И ещё — лёгкое удивление, что я снова выжила. Что голос вернулся, пусть сиплый, как старое радио. Что не сбежала. Что не уволилась в августе, в самый пик жары и людского безумия.
Финансово — на троечку, морально — тоже. На четвёрку с минусом, если вспомнить, как в разгаре августа я за три минуты разрулила драку, экскурсию и потерянного ребёнка..
Бухгалтерия октябрьской души в убытке, да. Но в ней всё равно осталась строчка: «было красиво».
А значит — зачтено.

Теперь начинается другая жизнь. Тихая, межсезонная.
Когда улицы слышат собственное эхо, а лавки у моря вспоминают, каково это — просто стоять на ветру, без сладкой ваты, без магнитиков, без постоянного «а почём?».
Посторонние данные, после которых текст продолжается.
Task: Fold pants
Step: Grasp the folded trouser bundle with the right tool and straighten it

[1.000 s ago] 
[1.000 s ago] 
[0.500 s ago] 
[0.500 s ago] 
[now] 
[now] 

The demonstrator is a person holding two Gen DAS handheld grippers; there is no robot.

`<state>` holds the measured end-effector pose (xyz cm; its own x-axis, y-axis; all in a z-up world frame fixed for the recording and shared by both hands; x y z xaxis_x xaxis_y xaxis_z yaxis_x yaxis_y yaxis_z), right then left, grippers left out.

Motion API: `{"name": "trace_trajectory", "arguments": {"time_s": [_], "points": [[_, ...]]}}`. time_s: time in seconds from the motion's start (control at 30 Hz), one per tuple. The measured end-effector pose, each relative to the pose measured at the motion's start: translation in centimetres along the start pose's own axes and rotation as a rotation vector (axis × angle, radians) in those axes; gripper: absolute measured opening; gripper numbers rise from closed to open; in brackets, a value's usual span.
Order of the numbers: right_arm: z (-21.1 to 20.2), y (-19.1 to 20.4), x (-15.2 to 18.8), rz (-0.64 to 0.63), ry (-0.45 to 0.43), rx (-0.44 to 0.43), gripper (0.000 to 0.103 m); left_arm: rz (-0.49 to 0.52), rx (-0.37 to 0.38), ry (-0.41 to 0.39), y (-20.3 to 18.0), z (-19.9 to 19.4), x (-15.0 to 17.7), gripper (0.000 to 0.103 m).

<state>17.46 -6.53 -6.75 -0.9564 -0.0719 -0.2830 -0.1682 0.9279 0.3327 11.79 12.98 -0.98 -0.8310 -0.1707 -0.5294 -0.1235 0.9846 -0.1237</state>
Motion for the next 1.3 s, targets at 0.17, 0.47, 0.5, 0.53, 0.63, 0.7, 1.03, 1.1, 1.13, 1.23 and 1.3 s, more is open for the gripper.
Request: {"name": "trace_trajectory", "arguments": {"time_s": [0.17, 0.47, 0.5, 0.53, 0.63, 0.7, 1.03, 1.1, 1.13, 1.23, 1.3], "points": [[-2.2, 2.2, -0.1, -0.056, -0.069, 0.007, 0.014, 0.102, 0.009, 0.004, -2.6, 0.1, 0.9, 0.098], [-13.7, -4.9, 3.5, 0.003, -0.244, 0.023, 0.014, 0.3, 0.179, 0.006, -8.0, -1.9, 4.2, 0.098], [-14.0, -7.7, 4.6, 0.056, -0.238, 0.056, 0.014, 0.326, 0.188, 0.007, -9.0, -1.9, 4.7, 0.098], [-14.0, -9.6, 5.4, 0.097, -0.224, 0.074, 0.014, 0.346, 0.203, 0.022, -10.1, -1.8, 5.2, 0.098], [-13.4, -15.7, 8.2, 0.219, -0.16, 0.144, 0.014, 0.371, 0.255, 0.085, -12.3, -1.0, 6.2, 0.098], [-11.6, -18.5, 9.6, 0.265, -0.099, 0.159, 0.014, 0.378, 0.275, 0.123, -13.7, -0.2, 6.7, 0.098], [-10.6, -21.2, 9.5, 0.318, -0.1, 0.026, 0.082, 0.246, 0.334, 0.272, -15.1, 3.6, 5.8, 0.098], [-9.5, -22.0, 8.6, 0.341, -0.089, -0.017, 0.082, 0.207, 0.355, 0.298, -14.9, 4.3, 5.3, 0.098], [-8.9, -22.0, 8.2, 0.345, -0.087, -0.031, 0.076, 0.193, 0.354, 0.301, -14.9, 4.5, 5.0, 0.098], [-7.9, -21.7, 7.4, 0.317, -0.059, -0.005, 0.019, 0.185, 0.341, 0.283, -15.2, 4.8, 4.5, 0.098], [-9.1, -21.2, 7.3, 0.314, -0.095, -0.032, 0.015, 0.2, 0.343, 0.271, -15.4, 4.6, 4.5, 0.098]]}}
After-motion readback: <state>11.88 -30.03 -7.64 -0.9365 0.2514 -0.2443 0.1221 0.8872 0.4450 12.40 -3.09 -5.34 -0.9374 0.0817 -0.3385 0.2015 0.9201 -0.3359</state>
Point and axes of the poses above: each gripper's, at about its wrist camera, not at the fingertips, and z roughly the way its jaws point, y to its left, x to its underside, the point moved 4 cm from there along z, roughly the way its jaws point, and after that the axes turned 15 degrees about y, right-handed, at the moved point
Полина уехала в Мурманск, и с её отъездом Коктебель как будто сбросил последний цветной шарфик.
Мама — к подруге в Саки: лечить нервы и вспоминать, как это — быть в покое.
Дом стал странно просторным. Чайник кипит — и некому кричать «не забудь выключить!», никто не роняет шпильки, никто не спорит с телевизором. Даже фикус ушёл (не сам конечно, я чуть не надорвалась, когда его тащила) к соседям, временно.
Привычная жизнь рассосалась, как туман над Кара-Дагом.

Можно снова здороваться с горами не по обязанности, а по любви. Пить чай на крыльце, не торопясь. Читать что-то толстое, не вздрагивая и не отрываясь на телефонные звонки.
Мечты уставшей женщины просты: выспаться, не говорить больше двух часов подряд и ни разу не услышать слово «фотозона».
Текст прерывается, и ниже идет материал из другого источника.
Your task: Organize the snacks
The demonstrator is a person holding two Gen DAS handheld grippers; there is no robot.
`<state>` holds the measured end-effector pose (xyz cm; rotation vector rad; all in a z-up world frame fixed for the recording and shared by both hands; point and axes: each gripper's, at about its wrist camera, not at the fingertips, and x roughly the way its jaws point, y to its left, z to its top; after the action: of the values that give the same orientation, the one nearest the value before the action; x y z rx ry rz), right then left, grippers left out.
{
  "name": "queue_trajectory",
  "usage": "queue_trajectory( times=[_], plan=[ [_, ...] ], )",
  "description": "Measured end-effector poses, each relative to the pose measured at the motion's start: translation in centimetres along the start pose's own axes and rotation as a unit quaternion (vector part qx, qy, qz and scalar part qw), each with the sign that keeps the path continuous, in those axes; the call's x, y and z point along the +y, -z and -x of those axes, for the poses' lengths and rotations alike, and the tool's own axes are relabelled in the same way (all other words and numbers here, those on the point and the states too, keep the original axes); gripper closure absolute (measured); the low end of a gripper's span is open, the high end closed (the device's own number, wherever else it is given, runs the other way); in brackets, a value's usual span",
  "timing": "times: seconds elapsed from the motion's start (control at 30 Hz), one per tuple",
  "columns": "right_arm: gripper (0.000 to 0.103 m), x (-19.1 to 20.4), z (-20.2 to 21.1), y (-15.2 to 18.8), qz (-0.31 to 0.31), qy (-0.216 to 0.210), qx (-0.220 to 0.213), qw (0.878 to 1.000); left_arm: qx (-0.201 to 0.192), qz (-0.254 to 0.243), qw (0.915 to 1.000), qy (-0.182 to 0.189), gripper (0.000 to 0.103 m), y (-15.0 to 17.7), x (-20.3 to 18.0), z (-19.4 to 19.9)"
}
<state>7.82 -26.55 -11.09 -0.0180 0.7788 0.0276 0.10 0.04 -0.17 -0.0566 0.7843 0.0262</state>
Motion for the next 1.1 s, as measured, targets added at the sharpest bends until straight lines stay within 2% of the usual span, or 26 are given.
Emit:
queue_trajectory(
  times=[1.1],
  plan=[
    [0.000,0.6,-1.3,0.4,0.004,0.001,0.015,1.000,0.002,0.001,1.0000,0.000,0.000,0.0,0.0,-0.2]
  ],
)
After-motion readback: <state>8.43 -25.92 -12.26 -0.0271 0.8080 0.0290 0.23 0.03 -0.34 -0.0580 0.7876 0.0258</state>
Иногда я думаю: может, всё это я придумала?
Что никакой Волошин не воскресал в глазах туристов, и никто не ахал у Ай-Петри, и вовсе не было этой беготни в августовской жаре, с носами, облезающими как старые афиши.

Но потом вспоминаю: была девочка, которая держала бабушку за руку в доме Волошина и говорила «бабуль, смотри, у него душа здесь осталась».
И понимаю: сезон был. Бурный, кривой, несовершенный — как сам Коктебель.

А теперь — пауза. Чтобы он и я снова вспомнили, кто мы есть без загара и гастролёров.

Я уже почти разучилась вставать рано — по делу, а не от тревоги. Осень располагала к горизонтальному образу жизни, к завтраку в обед и философским беседам с соседским котом. Но Семён Аркадьевич, этот культурный проныра, снова вытащил меня в люди.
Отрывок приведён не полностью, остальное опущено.